Le président du Sénat Gérard Larcher
Le président du Sénat Gérard Larcher
© Martin Bureau AFP

Les sénateurs souhaitent “permettre aux travailleurs frontaliers d’être placés en télétravail jusqu’à deux jours par semaine sans que cela ait d’incidence”.

Pour réaliser ce changement, ils demandent à l’Union européenne à relever le taux à deux jours semaines pour qu’il n’y ait pas de changement de lieux de versement des cotisations sociales.

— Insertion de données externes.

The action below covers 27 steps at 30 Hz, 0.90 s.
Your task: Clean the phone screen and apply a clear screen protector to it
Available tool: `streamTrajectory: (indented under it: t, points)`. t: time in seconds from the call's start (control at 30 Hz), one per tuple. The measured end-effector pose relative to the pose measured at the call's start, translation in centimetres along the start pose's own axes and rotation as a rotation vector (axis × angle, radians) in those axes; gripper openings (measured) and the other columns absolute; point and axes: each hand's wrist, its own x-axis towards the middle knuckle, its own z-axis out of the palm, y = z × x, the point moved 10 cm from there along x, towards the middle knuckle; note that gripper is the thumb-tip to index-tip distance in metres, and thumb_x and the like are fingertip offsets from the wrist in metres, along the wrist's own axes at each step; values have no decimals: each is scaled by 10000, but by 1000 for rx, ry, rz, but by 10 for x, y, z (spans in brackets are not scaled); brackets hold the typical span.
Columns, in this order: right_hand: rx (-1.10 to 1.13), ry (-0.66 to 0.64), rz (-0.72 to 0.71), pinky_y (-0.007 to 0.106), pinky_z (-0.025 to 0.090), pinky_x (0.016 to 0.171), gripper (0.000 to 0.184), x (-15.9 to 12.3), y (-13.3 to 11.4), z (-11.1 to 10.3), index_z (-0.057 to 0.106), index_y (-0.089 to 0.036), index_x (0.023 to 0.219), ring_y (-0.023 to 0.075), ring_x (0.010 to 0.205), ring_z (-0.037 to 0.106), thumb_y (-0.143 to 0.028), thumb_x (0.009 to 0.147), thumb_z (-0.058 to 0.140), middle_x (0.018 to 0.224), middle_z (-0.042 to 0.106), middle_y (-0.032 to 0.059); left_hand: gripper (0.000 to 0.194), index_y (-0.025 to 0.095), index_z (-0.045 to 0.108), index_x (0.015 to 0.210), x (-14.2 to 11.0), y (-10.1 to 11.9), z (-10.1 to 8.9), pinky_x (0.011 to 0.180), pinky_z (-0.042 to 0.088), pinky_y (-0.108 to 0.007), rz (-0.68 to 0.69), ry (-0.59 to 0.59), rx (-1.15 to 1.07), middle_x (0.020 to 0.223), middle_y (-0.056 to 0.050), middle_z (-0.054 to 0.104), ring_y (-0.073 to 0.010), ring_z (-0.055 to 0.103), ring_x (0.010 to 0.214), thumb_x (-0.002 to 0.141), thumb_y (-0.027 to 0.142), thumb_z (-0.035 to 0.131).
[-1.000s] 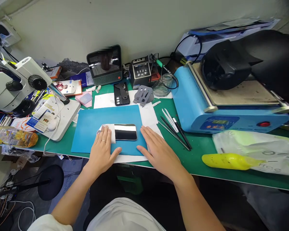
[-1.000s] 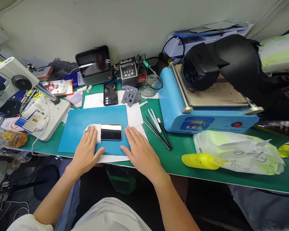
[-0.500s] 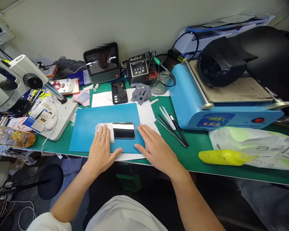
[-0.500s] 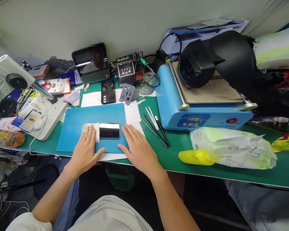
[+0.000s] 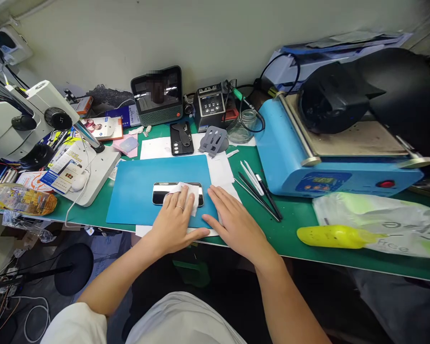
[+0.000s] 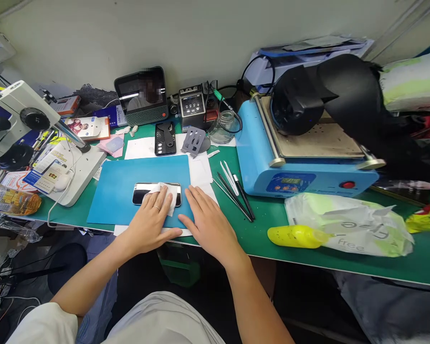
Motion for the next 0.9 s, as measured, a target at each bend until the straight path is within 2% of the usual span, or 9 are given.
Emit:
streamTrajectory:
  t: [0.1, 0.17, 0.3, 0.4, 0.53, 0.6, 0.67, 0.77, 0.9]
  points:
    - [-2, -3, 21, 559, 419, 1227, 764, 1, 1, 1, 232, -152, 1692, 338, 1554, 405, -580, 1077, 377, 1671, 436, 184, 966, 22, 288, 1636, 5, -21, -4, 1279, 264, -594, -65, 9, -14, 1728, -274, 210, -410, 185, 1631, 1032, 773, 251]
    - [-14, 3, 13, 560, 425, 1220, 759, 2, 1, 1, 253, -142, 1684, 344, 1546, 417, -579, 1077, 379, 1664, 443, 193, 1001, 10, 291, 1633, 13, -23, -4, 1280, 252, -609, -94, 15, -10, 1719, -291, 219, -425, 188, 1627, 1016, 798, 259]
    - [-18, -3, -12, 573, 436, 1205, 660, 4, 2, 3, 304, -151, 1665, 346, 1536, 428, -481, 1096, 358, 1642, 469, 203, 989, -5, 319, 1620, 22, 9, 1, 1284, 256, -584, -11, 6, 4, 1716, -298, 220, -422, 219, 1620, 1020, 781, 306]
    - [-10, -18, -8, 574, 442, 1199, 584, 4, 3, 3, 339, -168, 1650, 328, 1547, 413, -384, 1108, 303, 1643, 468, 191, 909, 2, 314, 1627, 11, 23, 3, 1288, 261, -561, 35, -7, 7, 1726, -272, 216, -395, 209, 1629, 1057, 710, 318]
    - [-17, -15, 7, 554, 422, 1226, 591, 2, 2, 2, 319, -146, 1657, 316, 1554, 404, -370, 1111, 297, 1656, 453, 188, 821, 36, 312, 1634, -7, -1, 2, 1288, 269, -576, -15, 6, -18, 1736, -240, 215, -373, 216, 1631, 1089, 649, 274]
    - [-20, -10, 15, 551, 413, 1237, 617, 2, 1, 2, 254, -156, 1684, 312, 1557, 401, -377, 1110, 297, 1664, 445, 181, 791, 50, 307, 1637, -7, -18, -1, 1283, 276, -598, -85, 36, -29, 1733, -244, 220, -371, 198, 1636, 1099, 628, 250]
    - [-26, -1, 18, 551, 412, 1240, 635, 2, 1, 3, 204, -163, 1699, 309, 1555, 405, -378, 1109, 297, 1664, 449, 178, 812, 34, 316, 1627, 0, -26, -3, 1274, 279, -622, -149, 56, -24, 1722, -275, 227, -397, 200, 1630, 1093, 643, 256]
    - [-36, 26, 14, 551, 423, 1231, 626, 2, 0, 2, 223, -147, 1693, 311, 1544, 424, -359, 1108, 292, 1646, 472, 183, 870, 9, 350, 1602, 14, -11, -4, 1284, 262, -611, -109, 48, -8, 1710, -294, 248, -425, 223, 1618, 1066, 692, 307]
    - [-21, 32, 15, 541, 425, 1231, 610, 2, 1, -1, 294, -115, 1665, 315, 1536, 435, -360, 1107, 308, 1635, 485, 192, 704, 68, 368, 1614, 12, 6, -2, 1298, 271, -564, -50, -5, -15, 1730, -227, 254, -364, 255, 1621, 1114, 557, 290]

Ils invitent aussi “le Gouvernement français à essayer d’harmoniser […] les conventions fiscales avec les États qui lui sont frontaliers afin que soient rendus possibles deux jours de télétravail par semaine sans changement de l’État d’imposition.”

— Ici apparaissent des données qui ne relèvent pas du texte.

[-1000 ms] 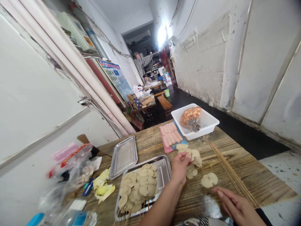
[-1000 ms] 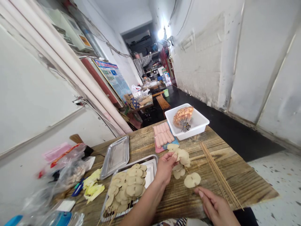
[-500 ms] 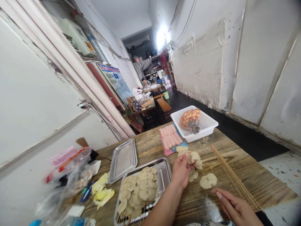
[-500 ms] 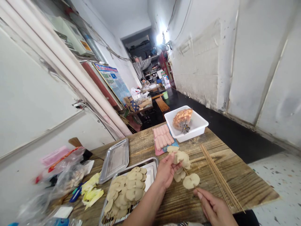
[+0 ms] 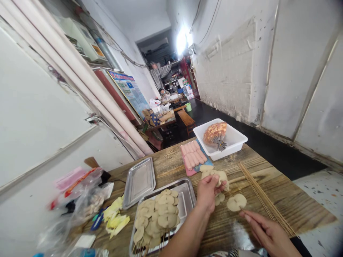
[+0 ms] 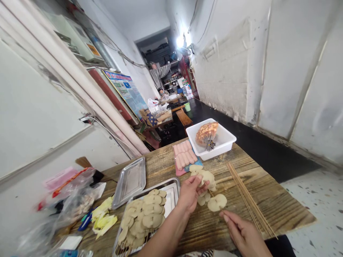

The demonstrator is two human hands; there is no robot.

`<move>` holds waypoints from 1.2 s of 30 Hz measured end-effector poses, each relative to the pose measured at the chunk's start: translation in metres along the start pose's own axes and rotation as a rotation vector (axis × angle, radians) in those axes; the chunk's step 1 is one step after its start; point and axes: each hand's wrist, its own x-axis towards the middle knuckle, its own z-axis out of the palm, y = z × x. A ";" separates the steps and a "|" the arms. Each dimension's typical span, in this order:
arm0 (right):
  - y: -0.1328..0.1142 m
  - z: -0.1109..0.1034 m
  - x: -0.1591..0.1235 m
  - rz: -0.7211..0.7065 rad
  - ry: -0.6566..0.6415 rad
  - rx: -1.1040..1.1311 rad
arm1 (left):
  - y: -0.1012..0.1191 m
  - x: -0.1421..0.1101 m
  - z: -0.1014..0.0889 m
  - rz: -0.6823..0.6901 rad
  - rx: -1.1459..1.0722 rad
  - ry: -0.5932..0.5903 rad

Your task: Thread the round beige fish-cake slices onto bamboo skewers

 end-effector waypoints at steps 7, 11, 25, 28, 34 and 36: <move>-0.007 -0.001 0.005 -0.046 0.059 -0.033 | -0.011 -0.008 0.004 -0.005 0.052 -0.054; -0.018 -0.005 0.008 -0.045 0.035 -0.068 | -0.017 -0.013 0.010 -0.005 0.062 -0.106; -0.024 -0.011 0.009 -0.008 0.021 0.001 | -0.008 -0.012 0.009 -0.019 0.125 -0.246; -0.027 -0.012 0.007 -0.018 0.031 -0.026 | -0.006 -0.013 0.011 -0.049 0.143 -0.257; -0.030 -0.013 0.003 -0.019 0.021 -0.029 | -0.001 -0.011 0.011 -0.081 0.004 -0.325; -0.029 -0.012 0.002 -0.009 -0.004 -0.004 | -0.001 -0.009 0.010 -0.081 0.019 -0.295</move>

FISCALITÉ ET COTISATIONS SOCIAL

Les élus de la chambre haute rappellent les différents accords et conventions signés avec les pays partageant une frontière avec la France. Ils fixent les règles sur l’imposition et les coordinations des systèmes de sécurité sociale concernant les travailleurs frontaliers.

Ils rappellent qu’aujourd’hui, en matière de cotisations sociales, la limite imposée par l’UE est actuellement fixée à “25 % de leur temps de travail, soit à peine plus d’un jour de télétravail par semaine, sans que leurs entreprises doivent verser des cotisations sociales à leur État de résidence”.

Côté fiscalité, chaque pays a négocié ses règles. Pour les frontaliers au Luxembourg, la convention entre le gouvernement français et le gouvernement du Grand-Duché est entré en vigueur le 20 mars 2018. Il prévoit qu’un salarié frontalier est imposé au Luxembourg et non en France “tant qu’il n’est pas amené à exercer son activité hors de son État d’activité plus de vingt-neuf jours par année”.

Des dispositions élargissant ses règles ont été adoptées pour faire face aux contraintes sanitaires liées à la pandémie. Le télétravail est pour le moment illimité sans conséquences sur les cotisations sociale jusqu’au 15 novembre 2021 ou sur la fiscalité jusqu’au 30 septembre.

Paraphé par le président du Sénat Gérard Larcher cette requête pourrait être discutée dans le cadre de futurs accords frontaliers avec la France. Le Grand-Duché est l’une des destinations principales pour les frontaliers français. Une modification qui pourrait permettre à ceux-ci de diminuer le temps passé dans les transports.